Regarding side effects, there are both positive and negative effects in comparison with beta interferon 1a
Teriflunomide (trade name: Aubagio) has been approved in Germany since August 2013 for adults with relapsing remitting multiple sclerosis. In an early benefit assessment pursuant to the Act on the Reform of the Market for Medicinal Products (AMNOG), the German Institute for Quality and Efficiency in Health Care (IQWiG) examined whether this new drug offers an added benefit over the appropriate comparator therapy specified by the Federal Joint Committee (G-BA).
This is not the case, however: Although certain side effects occur less frequently under teriflunomide than under beta interferon 1a, others are more frequent. Overall, IQWiG does not regard an added benefit as proven.
Drug manufacturer limited itself to a certain beta interferon preparation
Multiple sclerosis (MS) is a chronic, incurable, inflammatory disease of the central nervous system, which often has a relapsing course. If there is a remission of all or most symptoms after a relapse, this type of MS is called relapsing-remitting (RRMS).

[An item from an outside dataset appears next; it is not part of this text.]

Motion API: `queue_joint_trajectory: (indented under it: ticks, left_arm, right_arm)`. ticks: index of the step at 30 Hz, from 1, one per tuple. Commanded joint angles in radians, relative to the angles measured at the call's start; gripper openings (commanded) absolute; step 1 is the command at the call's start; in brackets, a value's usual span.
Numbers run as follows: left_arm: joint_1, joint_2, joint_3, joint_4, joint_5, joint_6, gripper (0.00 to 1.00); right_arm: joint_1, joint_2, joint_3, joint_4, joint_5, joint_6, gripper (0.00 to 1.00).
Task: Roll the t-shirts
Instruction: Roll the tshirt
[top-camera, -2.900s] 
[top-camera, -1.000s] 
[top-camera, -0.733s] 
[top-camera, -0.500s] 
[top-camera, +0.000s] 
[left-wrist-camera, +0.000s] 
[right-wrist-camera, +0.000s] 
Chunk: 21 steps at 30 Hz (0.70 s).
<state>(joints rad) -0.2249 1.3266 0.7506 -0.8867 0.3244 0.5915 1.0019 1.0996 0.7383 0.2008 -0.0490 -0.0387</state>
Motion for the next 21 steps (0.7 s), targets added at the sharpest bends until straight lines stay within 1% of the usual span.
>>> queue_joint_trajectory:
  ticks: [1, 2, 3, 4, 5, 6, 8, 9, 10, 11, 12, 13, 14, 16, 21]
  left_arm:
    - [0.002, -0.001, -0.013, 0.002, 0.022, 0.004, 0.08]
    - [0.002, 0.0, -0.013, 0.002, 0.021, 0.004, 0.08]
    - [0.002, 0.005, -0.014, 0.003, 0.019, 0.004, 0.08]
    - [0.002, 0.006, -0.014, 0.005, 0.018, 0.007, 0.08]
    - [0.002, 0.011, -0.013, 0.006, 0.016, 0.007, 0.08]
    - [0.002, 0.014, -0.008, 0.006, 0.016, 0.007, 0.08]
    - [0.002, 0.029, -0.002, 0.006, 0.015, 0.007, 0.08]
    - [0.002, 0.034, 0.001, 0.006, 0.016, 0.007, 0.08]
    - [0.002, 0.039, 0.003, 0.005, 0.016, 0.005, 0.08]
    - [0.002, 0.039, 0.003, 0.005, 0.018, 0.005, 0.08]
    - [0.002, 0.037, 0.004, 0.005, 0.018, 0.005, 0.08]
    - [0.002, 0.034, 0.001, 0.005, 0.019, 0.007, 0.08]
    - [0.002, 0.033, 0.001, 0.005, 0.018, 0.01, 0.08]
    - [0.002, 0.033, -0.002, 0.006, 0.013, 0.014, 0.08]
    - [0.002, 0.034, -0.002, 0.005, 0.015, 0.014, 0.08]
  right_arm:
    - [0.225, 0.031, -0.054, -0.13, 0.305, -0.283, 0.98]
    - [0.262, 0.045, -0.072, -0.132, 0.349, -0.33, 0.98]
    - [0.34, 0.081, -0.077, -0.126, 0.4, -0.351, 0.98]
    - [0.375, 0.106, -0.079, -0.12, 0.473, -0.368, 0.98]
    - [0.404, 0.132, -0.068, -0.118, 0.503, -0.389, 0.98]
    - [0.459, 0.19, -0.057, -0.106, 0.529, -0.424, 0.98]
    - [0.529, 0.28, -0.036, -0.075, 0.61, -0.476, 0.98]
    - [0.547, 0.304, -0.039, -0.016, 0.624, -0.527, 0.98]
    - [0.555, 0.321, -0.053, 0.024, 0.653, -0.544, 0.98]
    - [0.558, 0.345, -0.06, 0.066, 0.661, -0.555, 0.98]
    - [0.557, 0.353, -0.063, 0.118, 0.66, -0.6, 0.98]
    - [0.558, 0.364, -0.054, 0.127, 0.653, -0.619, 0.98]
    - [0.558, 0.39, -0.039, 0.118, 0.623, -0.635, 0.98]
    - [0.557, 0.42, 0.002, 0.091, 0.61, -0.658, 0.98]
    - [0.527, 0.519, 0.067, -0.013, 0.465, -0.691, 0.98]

The Federal Joint Committee (G-BA) specified beta interferons (1a or 1b) or glatiramer acetate as appropriate comparator therapy. The drug manufacturer chose beta interferon 1a as comparator therapy, but limited itself to one certain preparation from this drug group (Rebif). This did not influence the result of the assessment, however. Teriflunomide is taken as a tablet, whereas beta interferon 1a has to be injected.
Only data from an approval study were used
In its dossier, the manufacturer presented results from an approval study (TENERE), which directly compared teriflunomide with Rebif. In this study, patients were treated for 48 to 115 weeks. The study was unblinded, i.e. both patients and doctors knew which drug was administered.
In addition, the manufacturer used an indirect comparison based on three studies, all of which tested teriflunomide or Rebif against placebo. The placebo was used as what is known as the "common comparator". The manufacturer then combined the results of this indirect comparison with the results from TENERE. However, the indirect comparison was unsuitable to support the results from the direct comparison (TENERE). IQWiG therefore only included the data on the direct comparison in the assessment.
No relevant differences in morbidity and quality of life
No conclusions can be drawn on mortality because no patients died during the study. The study was not long enough and did not have enough participants anyway to be able to reveal any differences in mortality.
Regarding disability progression and relapses such as vision disorders, there were no statistically significant differences between the teriflunomide and the interferon group.
No statistically significant difference was observed for the outcome "health-related quality of life", either.
Opposing results for side effects
There were also no important differences found with regards to serious adverse events and the outcome "treatment discontinuation due to side effects".
The picture is more complex for non-severe or non-serious side effects, however: Flu-like symptoms were less frequent under teriflunomide than under beta interferon 1a. This was also the case for reactions at the injection site, but this side effect cannot occur with a tablet (teriflunomide). In contrast, diarrhoea and hair loss (alopecia) were more frequent in the teriflunomide group.
Reliability of conclusions is limited
Overall, regarding side effects, IQWiG sees a hint of a positive and a negative effect, in each case with a considerable extent. IQWiG regards the reliability of the conclusions of the study to be limited, so that it sees hints, but no indications. One of the reasons is that the study was unblinded.
Balancing the positive and negative effects regarding side effects, the Institute does not regard an added benefit of teriflunomide in comparison with beta interferon 1a as proven.
G-BA decides on the extent of added benefit
The dossier assessment is part of the overall procedure for early benefit assessments supervised by the G-BA. After publication of the manufacturer's dossier and IQWiG's assessment, the G-BA conducts a commenting procedure, which may provide further information and result in a change to the benefit assessment. The G‑BA then decides on the extent of the added benefit, thus completing the early benefit assessment.